TASK ITEM =
Looking at the material below, work out how many of its lines hold the string "every". Give that figure alone.

MATERIAL SHOWN =

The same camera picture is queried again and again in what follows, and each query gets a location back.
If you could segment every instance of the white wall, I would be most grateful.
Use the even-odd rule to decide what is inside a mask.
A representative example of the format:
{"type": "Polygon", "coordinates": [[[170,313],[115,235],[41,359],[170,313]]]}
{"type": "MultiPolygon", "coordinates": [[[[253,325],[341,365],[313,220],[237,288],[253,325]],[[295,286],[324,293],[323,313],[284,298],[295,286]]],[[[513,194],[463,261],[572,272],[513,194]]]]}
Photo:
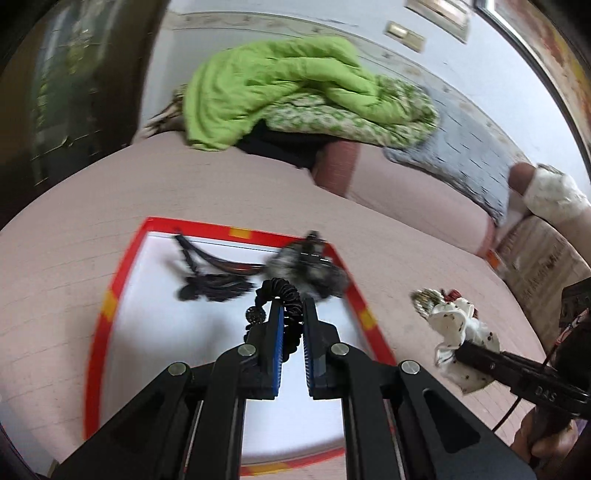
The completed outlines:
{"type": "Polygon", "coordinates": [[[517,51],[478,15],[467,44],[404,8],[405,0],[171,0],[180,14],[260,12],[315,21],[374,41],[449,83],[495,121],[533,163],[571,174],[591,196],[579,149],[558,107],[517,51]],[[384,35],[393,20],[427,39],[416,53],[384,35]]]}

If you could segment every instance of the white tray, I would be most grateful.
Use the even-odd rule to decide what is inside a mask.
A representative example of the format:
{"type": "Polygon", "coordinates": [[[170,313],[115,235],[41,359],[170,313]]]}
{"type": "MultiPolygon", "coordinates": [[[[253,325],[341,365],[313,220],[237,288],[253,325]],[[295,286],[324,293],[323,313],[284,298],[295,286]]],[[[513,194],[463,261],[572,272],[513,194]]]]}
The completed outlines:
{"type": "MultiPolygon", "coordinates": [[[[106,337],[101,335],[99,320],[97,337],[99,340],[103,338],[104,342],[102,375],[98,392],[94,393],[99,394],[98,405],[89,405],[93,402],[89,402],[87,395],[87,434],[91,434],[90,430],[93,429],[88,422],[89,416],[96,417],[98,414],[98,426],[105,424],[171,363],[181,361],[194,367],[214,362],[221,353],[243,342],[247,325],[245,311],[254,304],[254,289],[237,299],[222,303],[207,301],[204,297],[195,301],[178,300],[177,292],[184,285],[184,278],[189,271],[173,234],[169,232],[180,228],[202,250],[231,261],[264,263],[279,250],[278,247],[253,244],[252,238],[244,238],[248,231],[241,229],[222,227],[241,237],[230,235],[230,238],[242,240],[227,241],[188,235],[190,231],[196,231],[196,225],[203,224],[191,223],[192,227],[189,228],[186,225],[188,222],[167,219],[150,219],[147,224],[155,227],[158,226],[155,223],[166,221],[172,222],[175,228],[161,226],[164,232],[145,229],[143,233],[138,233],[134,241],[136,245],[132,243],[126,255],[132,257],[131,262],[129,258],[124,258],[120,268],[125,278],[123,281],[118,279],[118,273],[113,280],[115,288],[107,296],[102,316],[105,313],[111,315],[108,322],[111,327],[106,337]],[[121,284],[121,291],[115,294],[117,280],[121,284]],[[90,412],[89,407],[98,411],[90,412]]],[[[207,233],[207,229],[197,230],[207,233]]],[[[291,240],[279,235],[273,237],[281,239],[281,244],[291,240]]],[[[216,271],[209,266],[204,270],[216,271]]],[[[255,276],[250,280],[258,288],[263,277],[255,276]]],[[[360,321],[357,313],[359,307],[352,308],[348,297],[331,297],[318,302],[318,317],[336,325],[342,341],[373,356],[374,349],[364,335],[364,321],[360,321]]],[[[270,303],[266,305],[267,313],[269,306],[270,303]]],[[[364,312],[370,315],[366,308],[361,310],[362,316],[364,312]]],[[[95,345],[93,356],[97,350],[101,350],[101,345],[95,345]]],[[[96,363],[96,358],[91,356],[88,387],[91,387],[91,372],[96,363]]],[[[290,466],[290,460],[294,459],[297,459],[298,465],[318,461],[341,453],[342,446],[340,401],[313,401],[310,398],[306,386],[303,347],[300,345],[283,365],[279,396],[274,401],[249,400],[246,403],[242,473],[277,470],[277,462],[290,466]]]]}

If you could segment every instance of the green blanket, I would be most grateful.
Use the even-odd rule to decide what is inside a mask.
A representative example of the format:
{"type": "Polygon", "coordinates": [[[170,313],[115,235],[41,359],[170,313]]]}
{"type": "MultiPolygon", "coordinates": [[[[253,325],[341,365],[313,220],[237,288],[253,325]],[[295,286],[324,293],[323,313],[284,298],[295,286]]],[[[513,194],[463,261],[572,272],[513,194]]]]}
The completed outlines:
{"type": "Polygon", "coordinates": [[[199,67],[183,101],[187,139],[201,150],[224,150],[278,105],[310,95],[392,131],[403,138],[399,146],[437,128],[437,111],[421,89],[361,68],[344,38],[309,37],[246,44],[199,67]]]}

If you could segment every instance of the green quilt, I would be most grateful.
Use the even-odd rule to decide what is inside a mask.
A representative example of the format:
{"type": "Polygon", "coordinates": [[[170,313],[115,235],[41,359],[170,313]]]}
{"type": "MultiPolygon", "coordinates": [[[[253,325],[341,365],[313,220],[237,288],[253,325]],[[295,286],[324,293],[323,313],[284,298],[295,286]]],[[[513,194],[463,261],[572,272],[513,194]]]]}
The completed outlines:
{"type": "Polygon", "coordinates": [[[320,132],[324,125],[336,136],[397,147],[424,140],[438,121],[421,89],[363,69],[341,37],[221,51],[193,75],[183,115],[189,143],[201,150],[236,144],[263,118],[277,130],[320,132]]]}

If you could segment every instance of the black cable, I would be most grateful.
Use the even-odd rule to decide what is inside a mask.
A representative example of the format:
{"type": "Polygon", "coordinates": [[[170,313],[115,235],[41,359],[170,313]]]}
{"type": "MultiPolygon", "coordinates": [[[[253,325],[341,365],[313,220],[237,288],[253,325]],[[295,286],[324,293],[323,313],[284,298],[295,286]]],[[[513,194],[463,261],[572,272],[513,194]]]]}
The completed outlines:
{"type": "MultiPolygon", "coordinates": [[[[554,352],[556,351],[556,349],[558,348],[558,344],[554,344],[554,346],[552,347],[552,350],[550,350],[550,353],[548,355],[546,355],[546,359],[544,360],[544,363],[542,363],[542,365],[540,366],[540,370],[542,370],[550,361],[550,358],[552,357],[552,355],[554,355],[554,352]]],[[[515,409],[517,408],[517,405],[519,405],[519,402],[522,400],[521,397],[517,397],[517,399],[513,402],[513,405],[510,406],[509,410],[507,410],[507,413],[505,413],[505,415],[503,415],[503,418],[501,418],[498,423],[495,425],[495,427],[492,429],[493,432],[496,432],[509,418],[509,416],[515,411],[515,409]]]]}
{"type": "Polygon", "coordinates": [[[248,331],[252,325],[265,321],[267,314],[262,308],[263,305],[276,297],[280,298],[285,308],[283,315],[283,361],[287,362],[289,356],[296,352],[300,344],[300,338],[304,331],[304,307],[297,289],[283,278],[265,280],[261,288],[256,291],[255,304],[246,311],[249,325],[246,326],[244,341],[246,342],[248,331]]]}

--

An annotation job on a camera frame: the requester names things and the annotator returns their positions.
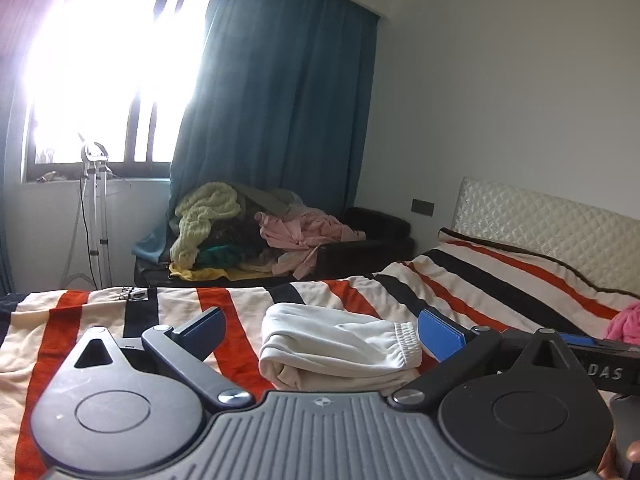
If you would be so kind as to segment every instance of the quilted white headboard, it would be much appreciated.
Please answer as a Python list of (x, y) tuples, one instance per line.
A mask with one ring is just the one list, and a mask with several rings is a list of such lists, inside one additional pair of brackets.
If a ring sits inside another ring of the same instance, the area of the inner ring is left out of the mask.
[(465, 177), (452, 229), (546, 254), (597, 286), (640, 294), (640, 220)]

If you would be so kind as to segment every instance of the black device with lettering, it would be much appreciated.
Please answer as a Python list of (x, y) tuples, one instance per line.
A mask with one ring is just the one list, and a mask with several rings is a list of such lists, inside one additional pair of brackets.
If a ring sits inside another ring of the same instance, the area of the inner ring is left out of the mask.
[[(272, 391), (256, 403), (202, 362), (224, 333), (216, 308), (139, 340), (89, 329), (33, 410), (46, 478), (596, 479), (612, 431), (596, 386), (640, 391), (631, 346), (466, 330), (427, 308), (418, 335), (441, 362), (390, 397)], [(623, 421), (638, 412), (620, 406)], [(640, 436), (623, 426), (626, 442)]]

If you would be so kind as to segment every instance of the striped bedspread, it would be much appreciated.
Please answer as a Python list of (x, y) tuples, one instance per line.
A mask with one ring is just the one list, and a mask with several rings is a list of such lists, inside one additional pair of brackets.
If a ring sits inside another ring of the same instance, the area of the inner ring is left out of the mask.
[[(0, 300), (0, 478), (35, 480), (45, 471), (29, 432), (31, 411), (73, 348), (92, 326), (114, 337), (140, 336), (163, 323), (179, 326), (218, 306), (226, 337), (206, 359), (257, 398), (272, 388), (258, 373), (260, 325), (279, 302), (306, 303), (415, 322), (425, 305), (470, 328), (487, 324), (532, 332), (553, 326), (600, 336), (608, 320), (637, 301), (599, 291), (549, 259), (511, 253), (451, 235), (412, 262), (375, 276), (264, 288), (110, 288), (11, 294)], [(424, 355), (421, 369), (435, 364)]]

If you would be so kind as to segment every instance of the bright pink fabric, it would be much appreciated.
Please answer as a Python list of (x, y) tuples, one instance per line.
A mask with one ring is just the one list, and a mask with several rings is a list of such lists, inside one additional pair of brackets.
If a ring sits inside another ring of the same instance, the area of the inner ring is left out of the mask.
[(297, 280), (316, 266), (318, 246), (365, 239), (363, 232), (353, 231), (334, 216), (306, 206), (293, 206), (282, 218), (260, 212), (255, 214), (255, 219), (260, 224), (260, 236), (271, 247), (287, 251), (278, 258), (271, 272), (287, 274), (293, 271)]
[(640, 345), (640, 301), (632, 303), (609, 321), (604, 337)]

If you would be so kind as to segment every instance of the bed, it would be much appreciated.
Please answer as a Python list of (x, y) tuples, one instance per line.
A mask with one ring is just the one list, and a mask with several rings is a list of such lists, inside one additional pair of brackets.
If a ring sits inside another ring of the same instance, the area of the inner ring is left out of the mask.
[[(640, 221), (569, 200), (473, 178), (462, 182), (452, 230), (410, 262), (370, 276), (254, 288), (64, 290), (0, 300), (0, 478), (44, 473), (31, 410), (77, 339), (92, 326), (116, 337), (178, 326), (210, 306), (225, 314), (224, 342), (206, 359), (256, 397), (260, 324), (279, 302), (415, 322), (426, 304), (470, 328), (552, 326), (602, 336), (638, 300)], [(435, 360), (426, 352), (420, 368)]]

ANSWER BOX =
10